Monday, April 10, 2006

Baby Barrage

I have been carrying around a baby shower invite in my purse for several days. I do so because it's the only way for me to remember something so out of my norm, and because it's such a treasure. I don't understand the current rolled-eyes cynicism of women toward baby showers. Granted, the genre could use some livening up. I could personally pass on the mini-diapers with fake baby poo pins that were part of the charm of my last baby shower. Then again, 10 years straight of daily diaper changes has really killed any buzz baby poo may have held for me.
That conceded, baby showers are still wonderful. You have the neophyte mother, her adorable belly squirming with new life. You have the supportive friends, equal parts jealousy and pity. Finally the soon-to-be grandmothers who are happy to be getting a baby without all that labor and delivery. There's cake and ice cream, and hilariously useless gifts. I love these. I love watching the mother who was really hoping for the baby wipe's warmer force a smile as she opens yet another package of receiving blankets. I get a little teary when she tries to seem pleased when that box she was sure was the video monitoring system is really a giant supply of homemade cloth diapers in a dazzling array of cartoon character prints.
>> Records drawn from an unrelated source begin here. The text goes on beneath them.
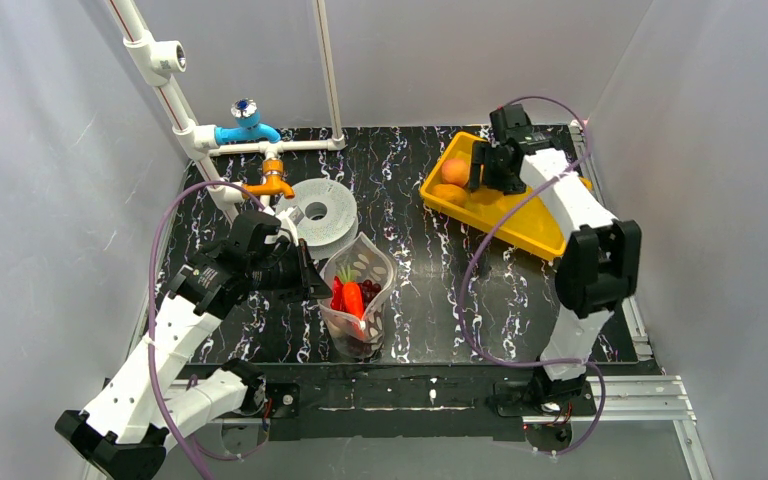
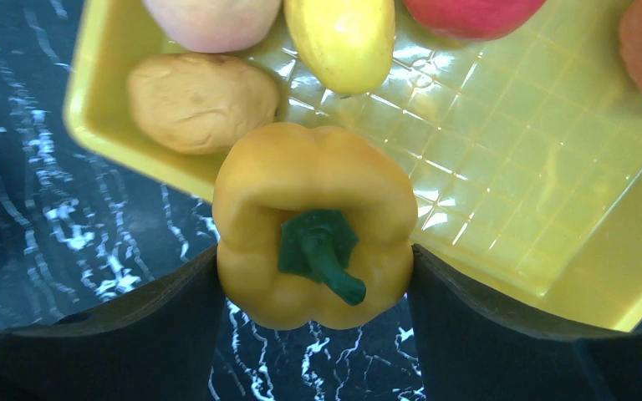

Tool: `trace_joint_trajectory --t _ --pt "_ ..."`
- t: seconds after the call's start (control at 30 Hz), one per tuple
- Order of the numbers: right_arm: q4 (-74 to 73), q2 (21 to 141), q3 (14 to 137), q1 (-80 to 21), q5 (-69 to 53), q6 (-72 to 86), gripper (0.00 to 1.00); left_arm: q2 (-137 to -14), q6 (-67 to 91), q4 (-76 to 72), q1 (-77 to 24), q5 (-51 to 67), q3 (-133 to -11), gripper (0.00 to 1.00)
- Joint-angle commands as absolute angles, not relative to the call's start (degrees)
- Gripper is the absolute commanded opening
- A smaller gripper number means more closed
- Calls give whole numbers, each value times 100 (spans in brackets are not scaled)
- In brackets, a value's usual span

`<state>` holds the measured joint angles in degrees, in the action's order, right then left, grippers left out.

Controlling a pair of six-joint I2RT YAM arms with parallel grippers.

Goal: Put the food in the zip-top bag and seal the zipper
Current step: Pick up the fake vegetable from the bin, then place the fake vegetable in the zipper food storage bag.

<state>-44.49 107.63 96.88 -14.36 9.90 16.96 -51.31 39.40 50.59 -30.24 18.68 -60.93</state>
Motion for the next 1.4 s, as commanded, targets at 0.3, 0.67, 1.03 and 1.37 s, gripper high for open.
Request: trace_joint_trajectory --t 0.3,0.67,1.03,1.37 --pt "-3048 8676 7737 -1524 -1806 2445 1 -5162 3897 5025 -3052 1980 -6141 0" --pt "-2585 7195 6912 -2109 -3040 2316 1 -5255 3872 4972 -3049 2002 -6172 0" --pt "-2572 6888 7522 -3795 -3027 1611 1 -5286 3877 4956 -3050 2020 -6207 0" --pt "-3069 7357 7909 -4959 -2085 1188 5 -5173 3920 4988 -3049 1978 -6121 0"
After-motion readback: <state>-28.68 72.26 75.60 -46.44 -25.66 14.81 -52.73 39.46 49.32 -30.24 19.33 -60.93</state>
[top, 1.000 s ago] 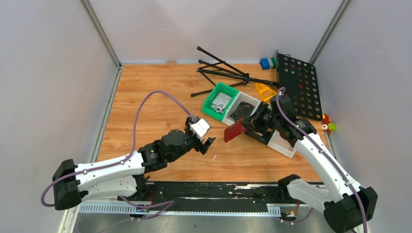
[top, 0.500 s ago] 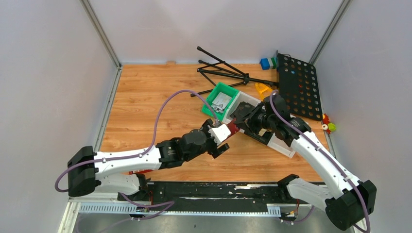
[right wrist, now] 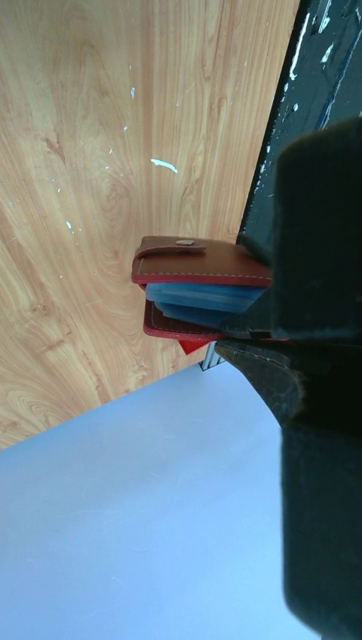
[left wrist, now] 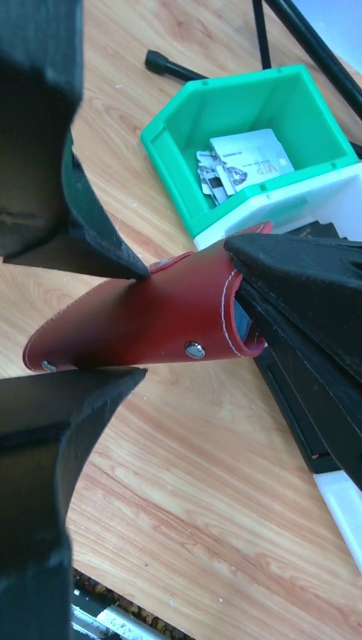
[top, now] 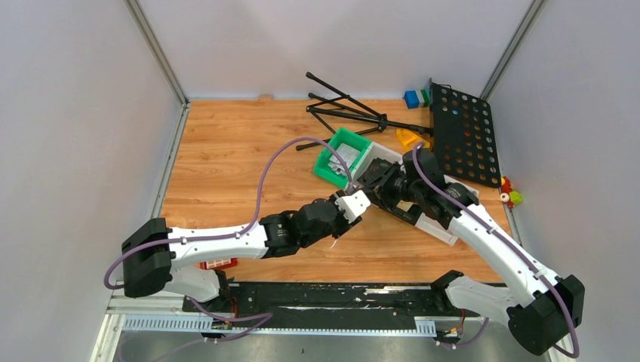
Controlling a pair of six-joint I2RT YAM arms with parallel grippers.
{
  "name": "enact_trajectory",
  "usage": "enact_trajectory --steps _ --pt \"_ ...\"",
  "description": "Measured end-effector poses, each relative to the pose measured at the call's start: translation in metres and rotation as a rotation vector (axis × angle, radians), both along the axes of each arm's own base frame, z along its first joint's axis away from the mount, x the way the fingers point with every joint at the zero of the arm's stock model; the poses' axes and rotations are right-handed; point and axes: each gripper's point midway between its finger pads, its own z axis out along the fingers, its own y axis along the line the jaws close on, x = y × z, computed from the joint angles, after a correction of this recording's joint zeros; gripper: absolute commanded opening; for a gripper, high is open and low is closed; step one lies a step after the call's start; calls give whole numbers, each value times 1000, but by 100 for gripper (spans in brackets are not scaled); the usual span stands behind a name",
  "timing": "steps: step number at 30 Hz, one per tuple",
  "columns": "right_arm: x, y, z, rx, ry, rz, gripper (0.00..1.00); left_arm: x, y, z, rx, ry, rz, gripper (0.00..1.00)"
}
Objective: Take the credit cards out of the card holder
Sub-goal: Open the card holder at the center of the board.
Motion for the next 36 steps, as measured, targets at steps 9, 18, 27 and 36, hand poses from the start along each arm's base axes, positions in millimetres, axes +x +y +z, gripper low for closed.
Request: enact_trajectory --steps 9,18,27,36 --pt "4 3 -2 16 -19 -4 49 3 4 -2 -19 26 51 0" --pt "11 -20 4 -116 -209 -8 83 5 33 -27 -115 244 106 0" --pt "-18 -22 0 -195 -547 279 84 -6 65 -17 -274 404 138 0" --pt "-35 9 -19 -126 -569 523 81 -19 62 -8 -330 487 96 0"
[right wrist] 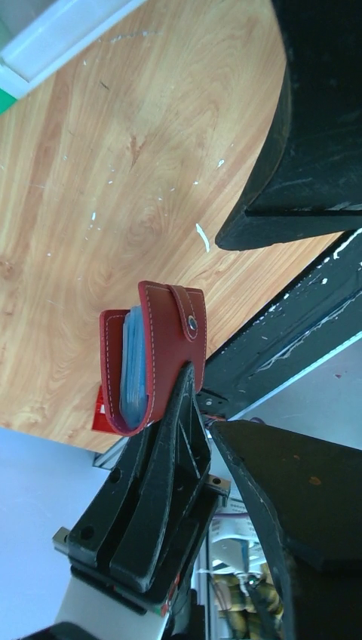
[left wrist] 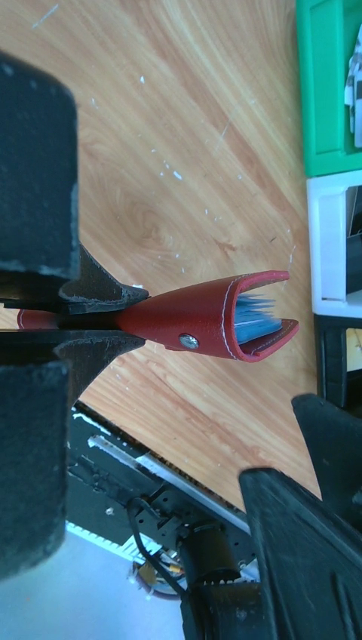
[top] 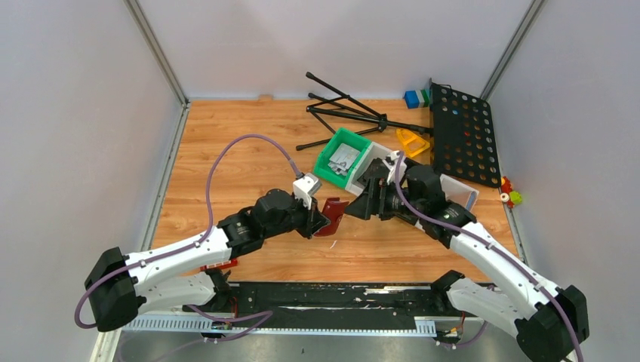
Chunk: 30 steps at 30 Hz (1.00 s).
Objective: Take the credit cards out of the card holder
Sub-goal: Open the card holder at the center of the board.
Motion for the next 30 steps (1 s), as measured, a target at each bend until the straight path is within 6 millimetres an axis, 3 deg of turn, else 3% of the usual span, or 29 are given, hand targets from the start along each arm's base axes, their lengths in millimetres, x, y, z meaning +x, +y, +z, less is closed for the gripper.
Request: enact_trajectory --steps 12,18,25,30 --pt "-4 24 -20 -73 27 124 68 -3 -8 15 -40 15 -23 0" --pt "-1 22 -34 -122 63 114 62 -7 -10 15 -46 22 -44 0" --pt "10 18 -50 -225 130 79 58 2 4 11 -4 9 25 0" --pt "17 -4 -69 -326 147 12 56 5 13 25 -30 -27 66 0"
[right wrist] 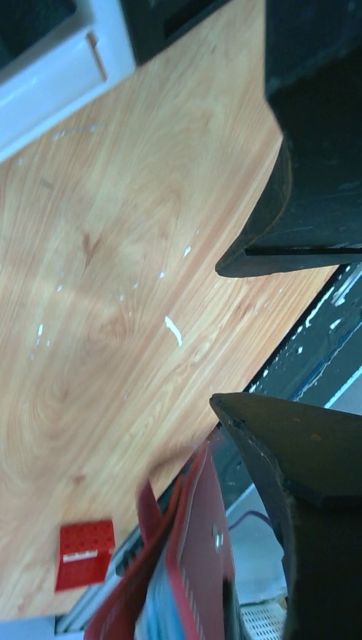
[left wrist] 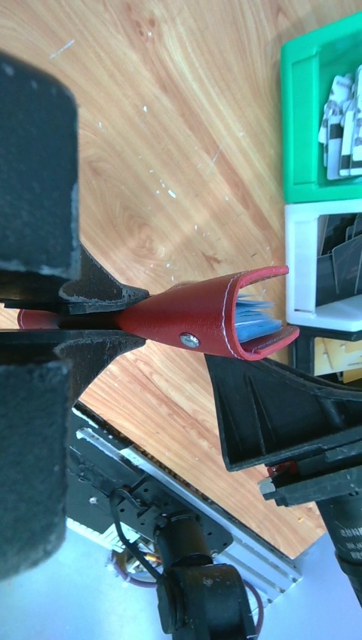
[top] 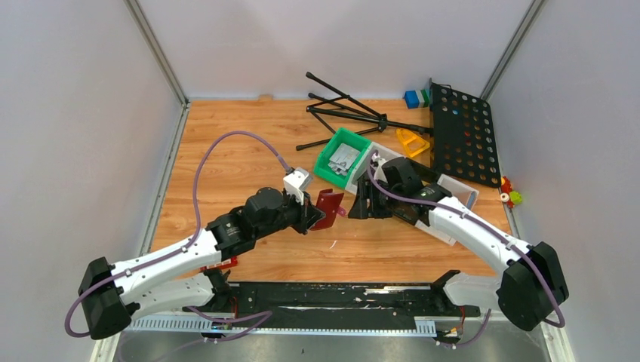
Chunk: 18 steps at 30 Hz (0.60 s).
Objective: Take the credit cards out of the card holder
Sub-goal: Open the card holder at the center of the board.
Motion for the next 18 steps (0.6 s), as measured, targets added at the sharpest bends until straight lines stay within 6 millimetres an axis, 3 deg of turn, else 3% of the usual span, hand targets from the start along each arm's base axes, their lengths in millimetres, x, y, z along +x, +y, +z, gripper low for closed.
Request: enact_trajectory --steps 6,15,18 --pt "0 -18 -6 -34 -1 -29 54 5 6 1 0 -1 31 0" --pt "-20 -4 52 210 -216 92 65 6 8 -1 -15 40 45 0" --pt "-24 -1 56 252 -246 115 68 5 7 0 -28 58 40 0"
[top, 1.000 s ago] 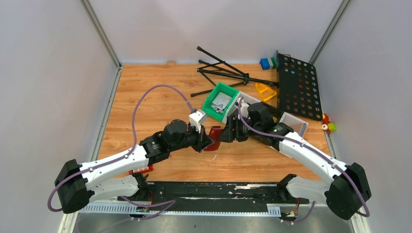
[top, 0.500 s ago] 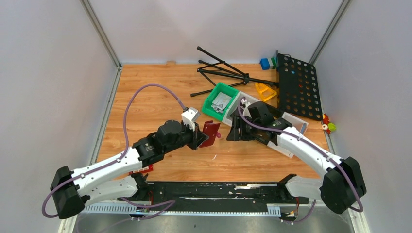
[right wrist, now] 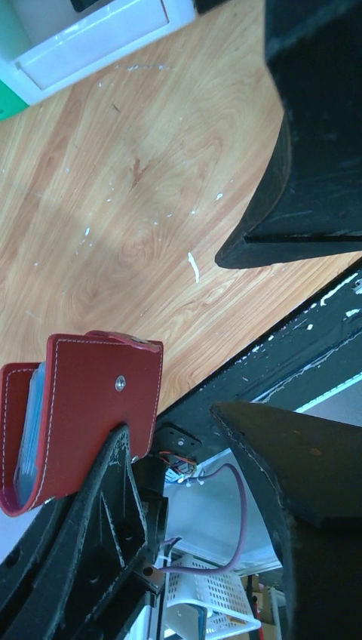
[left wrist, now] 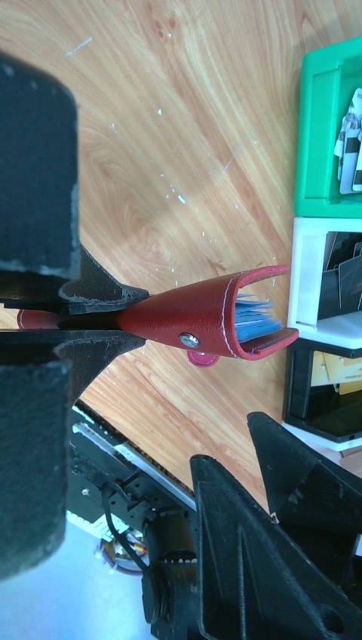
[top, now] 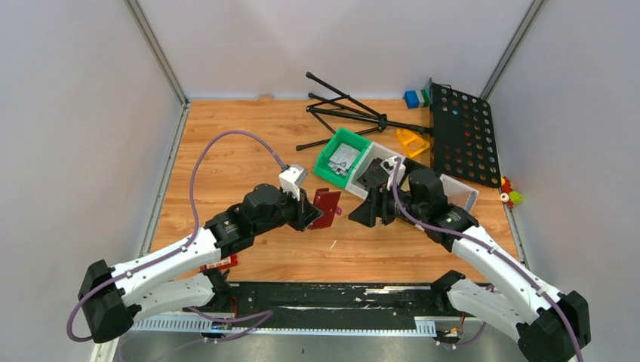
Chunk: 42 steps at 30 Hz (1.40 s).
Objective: Take the credit cards out of the card holder
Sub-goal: Open the card holder at the center of the board.
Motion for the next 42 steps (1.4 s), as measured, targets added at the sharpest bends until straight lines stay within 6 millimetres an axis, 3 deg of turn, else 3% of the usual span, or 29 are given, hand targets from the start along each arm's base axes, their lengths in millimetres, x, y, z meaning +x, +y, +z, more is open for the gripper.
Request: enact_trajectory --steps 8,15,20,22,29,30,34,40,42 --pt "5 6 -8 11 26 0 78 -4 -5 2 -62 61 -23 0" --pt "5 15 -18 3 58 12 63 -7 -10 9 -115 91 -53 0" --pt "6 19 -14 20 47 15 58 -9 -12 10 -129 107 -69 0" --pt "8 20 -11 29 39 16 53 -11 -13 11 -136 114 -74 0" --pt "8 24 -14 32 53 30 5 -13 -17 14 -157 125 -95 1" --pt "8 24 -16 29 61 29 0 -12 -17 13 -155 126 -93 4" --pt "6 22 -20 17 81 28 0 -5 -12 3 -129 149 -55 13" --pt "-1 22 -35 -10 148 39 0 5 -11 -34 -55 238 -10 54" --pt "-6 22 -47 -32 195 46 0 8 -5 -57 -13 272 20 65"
Personally, I favor buying gifts for the mother. The baby will get what the baby needs. Babies are notorious for getting their wily little way. Mom though is often neglected. I recommend a basket of stuff for after she gets home from the hospital, or if you are a close friend or relative a small gym bag full of treats for the hospital stay. If you've been through child-birth and it's aftermath, you know what she needs. A quick and easy shower gel and scrubby that can convey some of the comfort of a good soak when you're really just lucky to get wet is helpful. A supply of nutritionally sound cookies for late night nursing is a nice personal touch. A pair of books explicating both the let them holler until they give up method and the give up and take 'em into bed with you method of getting some sleep will meet needs she doesn't know she has. Finally, a sophisticated blank book in which she can safely record some of the darker musings motherhood will inspire may keep past-partum depression from blooming.
To sum up, we can stop rolling our eyes at baby showers because we can also stop creating showers based on male perceptions of the impending event. We don't have to waft around on artificial happiness. We can embrace the savory reality of motherhood, and gift accordingly. Ya-Ya.